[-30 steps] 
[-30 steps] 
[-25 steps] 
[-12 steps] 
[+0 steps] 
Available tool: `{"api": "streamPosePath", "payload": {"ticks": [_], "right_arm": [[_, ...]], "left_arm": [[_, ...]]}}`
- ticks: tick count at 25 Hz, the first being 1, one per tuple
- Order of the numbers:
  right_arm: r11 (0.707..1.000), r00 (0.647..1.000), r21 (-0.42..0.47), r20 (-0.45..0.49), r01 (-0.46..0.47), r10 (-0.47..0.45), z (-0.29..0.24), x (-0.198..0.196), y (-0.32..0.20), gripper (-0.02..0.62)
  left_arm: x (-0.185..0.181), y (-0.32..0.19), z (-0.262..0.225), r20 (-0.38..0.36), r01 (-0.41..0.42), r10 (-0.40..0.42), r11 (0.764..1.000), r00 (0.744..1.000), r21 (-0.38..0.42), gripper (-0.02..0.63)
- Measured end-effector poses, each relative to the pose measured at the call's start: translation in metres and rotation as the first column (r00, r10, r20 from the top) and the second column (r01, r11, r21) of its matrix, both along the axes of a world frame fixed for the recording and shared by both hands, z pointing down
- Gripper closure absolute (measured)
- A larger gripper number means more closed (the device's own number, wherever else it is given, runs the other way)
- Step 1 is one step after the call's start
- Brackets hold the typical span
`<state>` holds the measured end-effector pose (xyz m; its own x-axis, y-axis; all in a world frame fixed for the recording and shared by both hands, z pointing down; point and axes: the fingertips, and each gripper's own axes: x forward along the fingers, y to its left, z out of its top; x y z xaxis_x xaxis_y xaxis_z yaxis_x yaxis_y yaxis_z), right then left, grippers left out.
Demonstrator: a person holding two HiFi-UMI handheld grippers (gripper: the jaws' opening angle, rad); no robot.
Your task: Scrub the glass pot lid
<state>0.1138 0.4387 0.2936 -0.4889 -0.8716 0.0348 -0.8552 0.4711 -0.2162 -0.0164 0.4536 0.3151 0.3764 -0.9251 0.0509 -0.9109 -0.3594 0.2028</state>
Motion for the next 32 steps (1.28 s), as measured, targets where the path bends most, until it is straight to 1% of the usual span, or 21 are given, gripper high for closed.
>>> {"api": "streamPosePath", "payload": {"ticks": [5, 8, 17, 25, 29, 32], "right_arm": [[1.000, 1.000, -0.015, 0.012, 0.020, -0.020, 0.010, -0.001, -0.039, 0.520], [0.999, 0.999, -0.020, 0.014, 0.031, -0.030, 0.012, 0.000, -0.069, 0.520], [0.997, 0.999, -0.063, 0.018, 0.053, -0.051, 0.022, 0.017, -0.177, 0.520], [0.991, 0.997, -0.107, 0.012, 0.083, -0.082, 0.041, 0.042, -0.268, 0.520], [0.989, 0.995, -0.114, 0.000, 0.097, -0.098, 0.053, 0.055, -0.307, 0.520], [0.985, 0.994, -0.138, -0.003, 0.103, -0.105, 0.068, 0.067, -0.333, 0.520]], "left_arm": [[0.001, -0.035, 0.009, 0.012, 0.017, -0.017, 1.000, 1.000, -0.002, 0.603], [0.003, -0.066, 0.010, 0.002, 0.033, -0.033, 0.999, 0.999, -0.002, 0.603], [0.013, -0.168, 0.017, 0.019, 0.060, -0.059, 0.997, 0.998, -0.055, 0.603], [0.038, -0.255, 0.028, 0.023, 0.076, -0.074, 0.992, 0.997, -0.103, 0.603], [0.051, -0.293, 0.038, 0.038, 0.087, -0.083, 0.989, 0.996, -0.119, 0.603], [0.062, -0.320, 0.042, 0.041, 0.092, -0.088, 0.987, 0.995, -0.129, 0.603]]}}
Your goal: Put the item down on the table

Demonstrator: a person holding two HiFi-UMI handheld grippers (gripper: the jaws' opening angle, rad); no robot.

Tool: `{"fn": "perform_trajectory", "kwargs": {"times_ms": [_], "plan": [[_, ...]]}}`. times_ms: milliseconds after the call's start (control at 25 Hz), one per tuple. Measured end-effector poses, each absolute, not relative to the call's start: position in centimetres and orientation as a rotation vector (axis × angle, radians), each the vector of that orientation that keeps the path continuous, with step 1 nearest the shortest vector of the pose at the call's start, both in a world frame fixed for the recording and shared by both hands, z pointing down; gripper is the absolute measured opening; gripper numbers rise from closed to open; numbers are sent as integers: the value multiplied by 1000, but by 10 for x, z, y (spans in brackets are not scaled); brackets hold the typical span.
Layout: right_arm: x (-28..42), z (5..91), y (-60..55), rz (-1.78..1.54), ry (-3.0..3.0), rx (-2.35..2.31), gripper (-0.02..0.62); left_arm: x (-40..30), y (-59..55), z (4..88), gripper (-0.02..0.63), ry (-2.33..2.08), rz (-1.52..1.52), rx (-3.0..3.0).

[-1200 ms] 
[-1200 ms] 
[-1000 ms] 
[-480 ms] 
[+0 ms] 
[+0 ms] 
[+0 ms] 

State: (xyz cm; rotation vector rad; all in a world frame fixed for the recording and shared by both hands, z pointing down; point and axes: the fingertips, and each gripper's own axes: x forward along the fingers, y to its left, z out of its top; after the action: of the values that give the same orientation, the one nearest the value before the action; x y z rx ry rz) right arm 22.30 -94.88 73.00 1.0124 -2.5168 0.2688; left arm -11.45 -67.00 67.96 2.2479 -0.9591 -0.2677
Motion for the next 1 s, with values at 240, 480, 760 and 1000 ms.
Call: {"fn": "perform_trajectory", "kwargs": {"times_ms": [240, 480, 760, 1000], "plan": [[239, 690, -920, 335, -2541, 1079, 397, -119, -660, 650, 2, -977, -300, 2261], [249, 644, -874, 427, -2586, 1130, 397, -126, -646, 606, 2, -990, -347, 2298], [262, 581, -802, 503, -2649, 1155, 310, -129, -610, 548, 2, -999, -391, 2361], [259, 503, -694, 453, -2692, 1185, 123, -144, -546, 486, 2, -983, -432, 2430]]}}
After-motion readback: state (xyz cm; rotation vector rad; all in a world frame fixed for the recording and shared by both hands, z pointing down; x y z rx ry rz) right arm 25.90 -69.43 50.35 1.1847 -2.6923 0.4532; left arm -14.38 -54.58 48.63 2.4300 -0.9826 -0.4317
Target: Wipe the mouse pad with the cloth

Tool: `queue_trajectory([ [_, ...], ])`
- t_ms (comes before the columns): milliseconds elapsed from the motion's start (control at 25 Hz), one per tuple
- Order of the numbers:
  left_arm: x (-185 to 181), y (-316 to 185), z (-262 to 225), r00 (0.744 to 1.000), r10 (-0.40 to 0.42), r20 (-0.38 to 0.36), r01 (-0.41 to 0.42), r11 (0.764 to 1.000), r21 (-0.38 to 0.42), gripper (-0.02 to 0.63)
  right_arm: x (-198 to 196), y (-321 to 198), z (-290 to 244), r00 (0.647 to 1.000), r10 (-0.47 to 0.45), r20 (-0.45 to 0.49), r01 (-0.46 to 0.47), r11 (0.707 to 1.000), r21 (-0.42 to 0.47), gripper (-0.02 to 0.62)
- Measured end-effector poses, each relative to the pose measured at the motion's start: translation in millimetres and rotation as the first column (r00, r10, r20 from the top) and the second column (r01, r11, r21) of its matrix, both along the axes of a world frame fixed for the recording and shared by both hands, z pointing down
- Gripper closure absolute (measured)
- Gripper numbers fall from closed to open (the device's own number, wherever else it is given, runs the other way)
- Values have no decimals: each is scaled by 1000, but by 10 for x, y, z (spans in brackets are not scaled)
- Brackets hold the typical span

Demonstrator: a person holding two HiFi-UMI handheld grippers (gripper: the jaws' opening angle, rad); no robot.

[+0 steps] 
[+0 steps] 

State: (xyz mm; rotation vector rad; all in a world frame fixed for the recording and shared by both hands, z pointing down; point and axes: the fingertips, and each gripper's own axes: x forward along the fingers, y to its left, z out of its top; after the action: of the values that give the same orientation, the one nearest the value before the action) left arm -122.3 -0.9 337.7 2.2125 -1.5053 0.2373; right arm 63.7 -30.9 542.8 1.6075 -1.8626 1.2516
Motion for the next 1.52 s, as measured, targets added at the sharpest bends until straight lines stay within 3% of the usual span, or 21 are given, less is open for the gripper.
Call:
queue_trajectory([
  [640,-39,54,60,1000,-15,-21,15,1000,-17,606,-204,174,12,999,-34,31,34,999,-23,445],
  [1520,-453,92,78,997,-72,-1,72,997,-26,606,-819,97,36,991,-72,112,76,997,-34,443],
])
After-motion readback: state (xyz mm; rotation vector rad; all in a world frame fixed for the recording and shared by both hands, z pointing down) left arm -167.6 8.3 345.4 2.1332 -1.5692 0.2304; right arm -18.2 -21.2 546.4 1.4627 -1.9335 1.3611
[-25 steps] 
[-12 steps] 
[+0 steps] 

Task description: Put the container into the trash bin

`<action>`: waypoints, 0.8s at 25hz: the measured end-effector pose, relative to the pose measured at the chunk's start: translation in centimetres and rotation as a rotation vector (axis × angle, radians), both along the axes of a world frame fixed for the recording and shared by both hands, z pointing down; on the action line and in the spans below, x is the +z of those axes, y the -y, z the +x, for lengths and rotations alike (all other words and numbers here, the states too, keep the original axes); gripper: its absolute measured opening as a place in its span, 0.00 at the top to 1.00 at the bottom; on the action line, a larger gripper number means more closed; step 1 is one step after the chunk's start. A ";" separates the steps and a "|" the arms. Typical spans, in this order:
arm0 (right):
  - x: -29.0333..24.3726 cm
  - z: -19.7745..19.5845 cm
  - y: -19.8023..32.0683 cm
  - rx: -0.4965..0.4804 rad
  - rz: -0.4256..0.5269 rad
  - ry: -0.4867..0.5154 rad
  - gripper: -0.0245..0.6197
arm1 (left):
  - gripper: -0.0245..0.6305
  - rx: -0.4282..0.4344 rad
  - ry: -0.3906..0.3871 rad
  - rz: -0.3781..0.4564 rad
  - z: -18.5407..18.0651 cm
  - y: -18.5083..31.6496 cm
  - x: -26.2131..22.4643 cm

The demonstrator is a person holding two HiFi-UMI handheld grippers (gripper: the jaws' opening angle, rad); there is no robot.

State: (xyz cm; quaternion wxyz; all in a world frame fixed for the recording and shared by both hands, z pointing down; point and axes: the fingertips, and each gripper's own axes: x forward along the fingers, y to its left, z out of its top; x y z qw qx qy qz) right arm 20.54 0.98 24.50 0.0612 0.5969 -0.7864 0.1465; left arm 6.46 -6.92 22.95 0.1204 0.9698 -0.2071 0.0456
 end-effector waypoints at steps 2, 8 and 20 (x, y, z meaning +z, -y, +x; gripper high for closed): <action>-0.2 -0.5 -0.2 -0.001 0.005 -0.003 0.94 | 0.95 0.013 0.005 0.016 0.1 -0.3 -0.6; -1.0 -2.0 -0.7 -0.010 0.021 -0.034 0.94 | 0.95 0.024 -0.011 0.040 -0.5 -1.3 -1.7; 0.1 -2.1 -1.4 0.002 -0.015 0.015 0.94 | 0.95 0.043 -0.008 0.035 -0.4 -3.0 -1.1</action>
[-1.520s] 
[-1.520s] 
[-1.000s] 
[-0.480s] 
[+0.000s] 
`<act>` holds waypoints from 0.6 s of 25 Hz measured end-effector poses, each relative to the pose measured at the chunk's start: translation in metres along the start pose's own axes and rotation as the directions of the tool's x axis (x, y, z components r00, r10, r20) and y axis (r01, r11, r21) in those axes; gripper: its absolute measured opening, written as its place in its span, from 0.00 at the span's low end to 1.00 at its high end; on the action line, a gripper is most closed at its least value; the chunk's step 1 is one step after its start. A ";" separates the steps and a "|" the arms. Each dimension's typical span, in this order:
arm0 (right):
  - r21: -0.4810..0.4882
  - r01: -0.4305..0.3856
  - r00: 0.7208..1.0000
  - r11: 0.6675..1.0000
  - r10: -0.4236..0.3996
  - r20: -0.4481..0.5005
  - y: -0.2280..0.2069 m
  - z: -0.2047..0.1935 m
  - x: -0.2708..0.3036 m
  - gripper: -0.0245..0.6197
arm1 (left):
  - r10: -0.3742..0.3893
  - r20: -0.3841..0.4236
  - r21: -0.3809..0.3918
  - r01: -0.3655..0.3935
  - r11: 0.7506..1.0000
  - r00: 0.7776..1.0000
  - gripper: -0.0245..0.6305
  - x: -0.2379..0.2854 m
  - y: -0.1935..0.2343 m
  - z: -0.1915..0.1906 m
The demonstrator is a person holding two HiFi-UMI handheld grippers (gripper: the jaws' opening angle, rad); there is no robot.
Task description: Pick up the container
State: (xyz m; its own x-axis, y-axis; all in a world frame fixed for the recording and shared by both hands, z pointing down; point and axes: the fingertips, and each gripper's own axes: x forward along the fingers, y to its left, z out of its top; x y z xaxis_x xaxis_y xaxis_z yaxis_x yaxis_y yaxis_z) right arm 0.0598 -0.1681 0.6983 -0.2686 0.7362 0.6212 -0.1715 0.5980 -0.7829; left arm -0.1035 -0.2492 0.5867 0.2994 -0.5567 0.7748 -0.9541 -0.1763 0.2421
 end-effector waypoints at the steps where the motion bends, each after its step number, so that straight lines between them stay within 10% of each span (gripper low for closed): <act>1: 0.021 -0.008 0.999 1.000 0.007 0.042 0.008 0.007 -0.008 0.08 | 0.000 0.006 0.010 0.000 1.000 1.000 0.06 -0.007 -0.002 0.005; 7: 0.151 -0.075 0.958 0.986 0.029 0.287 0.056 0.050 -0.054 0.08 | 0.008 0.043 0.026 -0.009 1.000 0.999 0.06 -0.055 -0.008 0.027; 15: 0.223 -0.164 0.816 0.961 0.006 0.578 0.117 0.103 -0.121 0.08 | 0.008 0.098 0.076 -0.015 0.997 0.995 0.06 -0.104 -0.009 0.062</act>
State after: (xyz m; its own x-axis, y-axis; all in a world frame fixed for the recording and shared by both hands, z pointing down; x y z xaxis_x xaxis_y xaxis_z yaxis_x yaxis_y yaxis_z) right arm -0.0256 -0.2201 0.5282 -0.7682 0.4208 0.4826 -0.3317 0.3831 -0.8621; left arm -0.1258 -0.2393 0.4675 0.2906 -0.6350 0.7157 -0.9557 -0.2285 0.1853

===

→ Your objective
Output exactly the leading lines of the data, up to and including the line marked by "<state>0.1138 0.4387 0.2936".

→ Reply to the exercise
[-30 steps] 
[-30 steps] 
[-25 steps] 
[-12 steps] 
[+0 steps] 
Available tool: `{"api": "streamPosePath", "payload": {"ticks": [_], "right_arm": [[_, ...]], "left_arm": [[_, ...]]}}`
- ticks: tick count at 25 Hz, the first being 1, one per tuple
- Order of the numbers:
  right_arm: r11 (0.707..1.000), r00 (0.647..1.000), r21 (-0.42..0.47), r20 (-0.45..0.49), r01 (-0.46..0.47), r10 (-0.47..0.45), z (-0.29..0.24), x (-0.198..0.196), y (-0.32..0.20), gripper (-0.02..0.62)
  left_arm: x (-0.185..0.181), y (-0.32..0.19), z (-0.262..0.225), r20 (-0.38..0.36), r01 (-0.41..0.42), r10 (-0.40..0.42), r11 (0.764..1.000), r00 (0.744..1.000), r21 (-0.38..0.42), gripper (-0.02..0.63)
- Measured end-effector poses, each relative to the pose measured at the call's start: translation in metres and rotation as the first column (r00, r10, r20 from the top) and the second column (r01, r11, r21) of its matrix, both along the axes of a world frame fixed for the recording and shared by both hands, z pointing down
- Gripper closure absolute (measured)
- A larger gripper number means more closed (the device's own number, wherever else it is given, runs the other way)
- Step 1 is one step after the call's start
- Brackets hold the typical span
`<state>` holds the measured end-effector pose (xyz m; its own x-axis, y-axis; all in a world frame fixed for the recording and shared by both hands, z pointing down; point and axes: the fingertips, and each gripper's own axes: x forward along the fingers, y to its left, z out of its top; x y z xaxis_x xaxis_y xaxis_z yaxis_x yaxis_y yaxis_z), right then left, grippers left out.
Demonstrator: a person holding two HiFi-UMI handheld grippers (gripper: the jaws' opening angle, rad); no robot.
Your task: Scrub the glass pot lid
<state>0.1138 0.4387 0.2936 -0.4889 -0.8716 0.0348 -0.8552 0.4711 -0.2162 -0.0164 0.4536 0.3151 0.3764 -0.9251 0.0509 -0.9109 -0.3594 0.2028</state>

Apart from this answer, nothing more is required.